● WHAT THIS TASK INVOLVES:
Print exactly the lines that run from the one containing "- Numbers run" to the final line of the data, both included, and print none of the pictures.
--*--
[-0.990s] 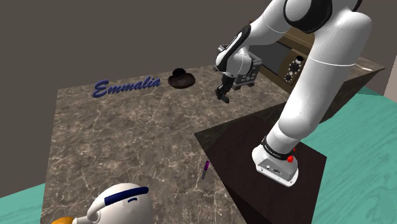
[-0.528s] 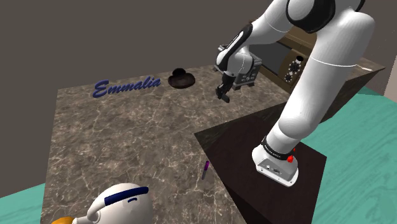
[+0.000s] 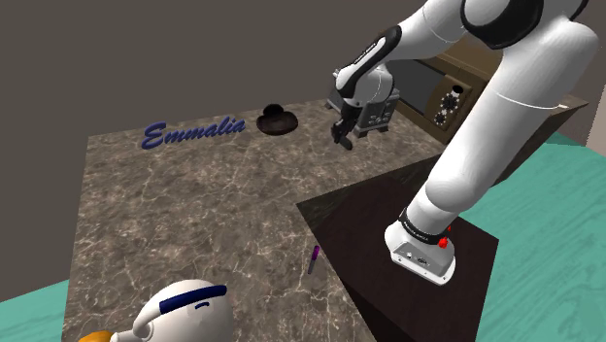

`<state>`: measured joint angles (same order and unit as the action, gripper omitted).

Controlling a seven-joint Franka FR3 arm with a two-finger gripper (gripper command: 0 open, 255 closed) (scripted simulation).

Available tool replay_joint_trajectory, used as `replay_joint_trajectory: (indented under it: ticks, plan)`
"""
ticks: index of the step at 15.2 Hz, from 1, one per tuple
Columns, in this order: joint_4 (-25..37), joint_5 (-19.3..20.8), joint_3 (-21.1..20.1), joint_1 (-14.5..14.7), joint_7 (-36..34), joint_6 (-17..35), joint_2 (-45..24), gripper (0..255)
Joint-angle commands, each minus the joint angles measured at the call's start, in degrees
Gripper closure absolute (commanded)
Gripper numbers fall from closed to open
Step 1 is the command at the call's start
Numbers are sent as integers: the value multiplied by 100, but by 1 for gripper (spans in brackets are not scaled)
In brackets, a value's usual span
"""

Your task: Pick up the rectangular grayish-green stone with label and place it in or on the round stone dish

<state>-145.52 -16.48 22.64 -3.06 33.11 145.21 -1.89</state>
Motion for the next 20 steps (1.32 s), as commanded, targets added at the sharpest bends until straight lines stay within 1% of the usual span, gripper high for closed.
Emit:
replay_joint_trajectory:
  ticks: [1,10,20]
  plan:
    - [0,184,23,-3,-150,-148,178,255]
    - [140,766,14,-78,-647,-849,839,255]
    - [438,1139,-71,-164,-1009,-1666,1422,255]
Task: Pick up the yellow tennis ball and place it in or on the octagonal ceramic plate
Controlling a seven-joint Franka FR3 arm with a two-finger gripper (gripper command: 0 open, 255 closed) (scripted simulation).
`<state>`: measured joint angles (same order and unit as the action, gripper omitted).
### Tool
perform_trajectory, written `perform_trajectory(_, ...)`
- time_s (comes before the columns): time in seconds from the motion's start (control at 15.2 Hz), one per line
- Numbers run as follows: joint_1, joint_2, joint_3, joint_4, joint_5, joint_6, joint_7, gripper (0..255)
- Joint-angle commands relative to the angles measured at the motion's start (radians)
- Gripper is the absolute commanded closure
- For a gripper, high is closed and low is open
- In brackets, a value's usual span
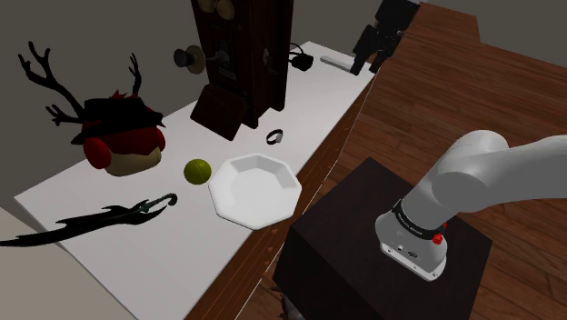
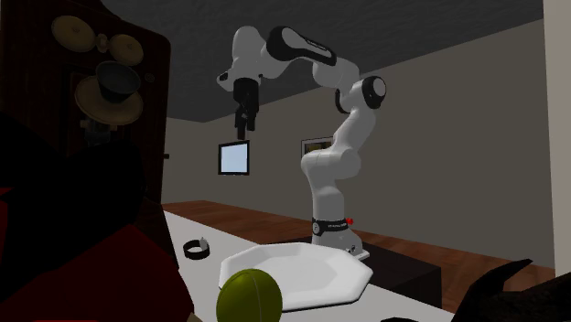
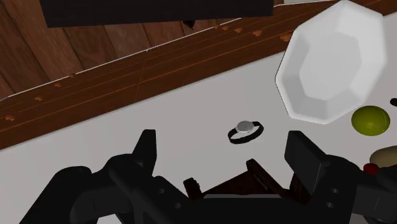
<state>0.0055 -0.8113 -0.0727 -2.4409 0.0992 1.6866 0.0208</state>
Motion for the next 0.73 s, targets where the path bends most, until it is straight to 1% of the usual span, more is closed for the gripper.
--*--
● TASK OUTPUT:
- Numbers run as follows: joint_1, joint_2, joint_3, joint_4, joint_5, joint_6, joint_7, gripper (0..255)
- Joint-angle commands relative to the angles measured at the motion's start (radians)
- Gripper is the absolute commanded closure
- For a gripper, high is closed and low is open
- In brackets, a value's usual span
<state>0.0055 -0.8113 -0.0727 -2.4409 0.0992 1.6866 0.0208</state>
Motion for the next 0.73 s, targets where the path bends most, until it is straight to 1% of the usual span, more is closed for the gripper.

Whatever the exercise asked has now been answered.